:: Exercise ::
Repeat each line of the material exactly.

:: Supplied information ::
-*-

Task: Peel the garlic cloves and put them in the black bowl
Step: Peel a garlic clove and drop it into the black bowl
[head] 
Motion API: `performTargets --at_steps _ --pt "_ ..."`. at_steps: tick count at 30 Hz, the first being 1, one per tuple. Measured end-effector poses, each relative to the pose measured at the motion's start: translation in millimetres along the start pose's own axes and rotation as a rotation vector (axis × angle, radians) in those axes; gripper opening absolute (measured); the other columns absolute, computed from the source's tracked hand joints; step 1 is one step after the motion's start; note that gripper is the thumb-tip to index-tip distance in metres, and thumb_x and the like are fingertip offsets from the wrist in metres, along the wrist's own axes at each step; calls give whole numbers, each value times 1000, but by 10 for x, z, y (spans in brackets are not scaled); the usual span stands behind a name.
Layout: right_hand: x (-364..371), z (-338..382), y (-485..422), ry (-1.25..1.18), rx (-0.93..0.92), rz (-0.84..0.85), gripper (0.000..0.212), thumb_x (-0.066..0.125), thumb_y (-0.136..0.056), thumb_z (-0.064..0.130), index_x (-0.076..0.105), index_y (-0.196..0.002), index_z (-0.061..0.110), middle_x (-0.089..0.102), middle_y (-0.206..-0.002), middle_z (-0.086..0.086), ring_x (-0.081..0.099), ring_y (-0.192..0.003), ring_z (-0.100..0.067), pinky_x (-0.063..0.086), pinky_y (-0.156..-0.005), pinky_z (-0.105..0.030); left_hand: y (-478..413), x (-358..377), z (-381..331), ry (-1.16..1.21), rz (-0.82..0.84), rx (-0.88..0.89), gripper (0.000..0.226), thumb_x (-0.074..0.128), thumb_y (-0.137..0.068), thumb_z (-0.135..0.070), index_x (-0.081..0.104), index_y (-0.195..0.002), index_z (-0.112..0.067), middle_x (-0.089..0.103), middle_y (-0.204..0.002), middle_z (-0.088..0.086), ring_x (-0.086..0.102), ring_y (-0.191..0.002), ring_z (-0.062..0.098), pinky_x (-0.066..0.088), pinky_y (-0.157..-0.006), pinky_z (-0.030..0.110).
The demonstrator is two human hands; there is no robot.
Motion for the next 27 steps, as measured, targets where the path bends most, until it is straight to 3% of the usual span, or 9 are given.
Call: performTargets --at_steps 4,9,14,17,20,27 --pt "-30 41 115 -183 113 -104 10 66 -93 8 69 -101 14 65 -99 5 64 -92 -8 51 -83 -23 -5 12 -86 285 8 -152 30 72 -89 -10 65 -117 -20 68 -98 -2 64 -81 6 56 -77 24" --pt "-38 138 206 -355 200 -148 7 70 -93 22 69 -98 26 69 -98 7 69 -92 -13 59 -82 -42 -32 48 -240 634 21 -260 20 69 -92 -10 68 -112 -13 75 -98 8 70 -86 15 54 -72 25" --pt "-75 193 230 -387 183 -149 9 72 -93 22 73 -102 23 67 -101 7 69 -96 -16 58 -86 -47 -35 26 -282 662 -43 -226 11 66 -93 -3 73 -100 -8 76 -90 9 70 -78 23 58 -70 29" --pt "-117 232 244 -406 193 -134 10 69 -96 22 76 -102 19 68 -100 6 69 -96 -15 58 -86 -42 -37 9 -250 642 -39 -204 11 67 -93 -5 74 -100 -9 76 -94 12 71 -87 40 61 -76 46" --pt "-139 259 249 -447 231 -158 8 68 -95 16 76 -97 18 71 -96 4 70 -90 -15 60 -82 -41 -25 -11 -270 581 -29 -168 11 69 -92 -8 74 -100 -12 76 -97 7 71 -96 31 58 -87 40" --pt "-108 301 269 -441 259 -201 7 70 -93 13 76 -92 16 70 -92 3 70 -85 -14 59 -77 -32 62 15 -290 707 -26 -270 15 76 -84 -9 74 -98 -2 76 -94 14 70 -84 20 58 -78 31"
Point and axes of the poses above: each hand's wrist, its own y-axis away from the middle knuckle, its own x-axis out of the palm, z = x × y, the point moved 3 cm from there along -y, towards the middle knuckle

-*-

:: Answer to this exercise ::
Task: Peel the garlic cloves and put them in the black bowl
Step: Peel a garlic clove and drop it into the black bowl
[head] 
Motion API: `performTargets --at_steps _ --pt "_ ..."`. at_steps: tick count at 30 Hz, the first being 1, one per tuple. Measured end-effector poses, each relative to the pose measured at the motion's start: translation in millimetres along the start pose's own axes and rotation as a rotation vector (axis × angle, radians) in those axes; gripper opening absolute (measured); the other columns absolute, computed from the source's tracked hand joints; step 1 is one step after the motion's start; note that gripper is the thumb-tip to index-tip distance in metres, and thumb_x and the like are fingertip offsets from the wrist in metres, along the wrist's own axes at each step; calls give whole numbers, each value times 1000, but by 10 for x, z, y (spans in brackets are not scaled); the usual span stands behind a name.
Layout: right_hand: x (-364..371), z (-338..382), y (-485..422), ry (-1.25..1.18), rx (-0.93..0.92), rz (-0.84..0.85), gripper (0.000..0.212), thumb_x (-0.066..0.125), thumb_y (-0.136..0.056), thumb_z (-0.064..0.130), index_x (-0.076..0.105), index_y (-0.196..0.002), index_z (-0.061..0.110), middle_x (-0.089..0.102), middle_y (-0.206..-0.002), middle_z (-0.086..0.086), ring_x (-0.081..0.099), ring_y (-0.192..0.003), ring_z (-0.100..0.067), pinky_x (-0.063..0.086), pinky_y (-0.156..-0.005), pinky_z (-0.105..0.030); left_hand: y (-478..413), x (-358..377), z (-381..331), ry (-1.16..1.21), rz (-0.82..0.84), rx (-0.88..0.89), gripper (0.000..0.226), thumb_x (-0.074..0.128), thumb_y (-0.137..0.068), thumb_z (-0.135..0.070), index_x (-0.081..0.104), index_y (-0.195..0.002), index_z (-0.112..0.067), middle_x (-0.089..0.103), middle_y (-0.204..0.002), middle_z (-0.088..0.086), ring_x (-0.086..0.102), ring_y (-0.191..0.002), ring_z (-0.062..0.098), pinky_x (-0.066..0.088), pinky_y (-0.157..-0.006), pinky_z (-0.030..0.110).
The demonstrator is two human hands; there is no robot.
Motion for the next 27 steps, as measured, targets where the path bends most, until it is straight to 3% of the usual span, or 9 are given.
Call: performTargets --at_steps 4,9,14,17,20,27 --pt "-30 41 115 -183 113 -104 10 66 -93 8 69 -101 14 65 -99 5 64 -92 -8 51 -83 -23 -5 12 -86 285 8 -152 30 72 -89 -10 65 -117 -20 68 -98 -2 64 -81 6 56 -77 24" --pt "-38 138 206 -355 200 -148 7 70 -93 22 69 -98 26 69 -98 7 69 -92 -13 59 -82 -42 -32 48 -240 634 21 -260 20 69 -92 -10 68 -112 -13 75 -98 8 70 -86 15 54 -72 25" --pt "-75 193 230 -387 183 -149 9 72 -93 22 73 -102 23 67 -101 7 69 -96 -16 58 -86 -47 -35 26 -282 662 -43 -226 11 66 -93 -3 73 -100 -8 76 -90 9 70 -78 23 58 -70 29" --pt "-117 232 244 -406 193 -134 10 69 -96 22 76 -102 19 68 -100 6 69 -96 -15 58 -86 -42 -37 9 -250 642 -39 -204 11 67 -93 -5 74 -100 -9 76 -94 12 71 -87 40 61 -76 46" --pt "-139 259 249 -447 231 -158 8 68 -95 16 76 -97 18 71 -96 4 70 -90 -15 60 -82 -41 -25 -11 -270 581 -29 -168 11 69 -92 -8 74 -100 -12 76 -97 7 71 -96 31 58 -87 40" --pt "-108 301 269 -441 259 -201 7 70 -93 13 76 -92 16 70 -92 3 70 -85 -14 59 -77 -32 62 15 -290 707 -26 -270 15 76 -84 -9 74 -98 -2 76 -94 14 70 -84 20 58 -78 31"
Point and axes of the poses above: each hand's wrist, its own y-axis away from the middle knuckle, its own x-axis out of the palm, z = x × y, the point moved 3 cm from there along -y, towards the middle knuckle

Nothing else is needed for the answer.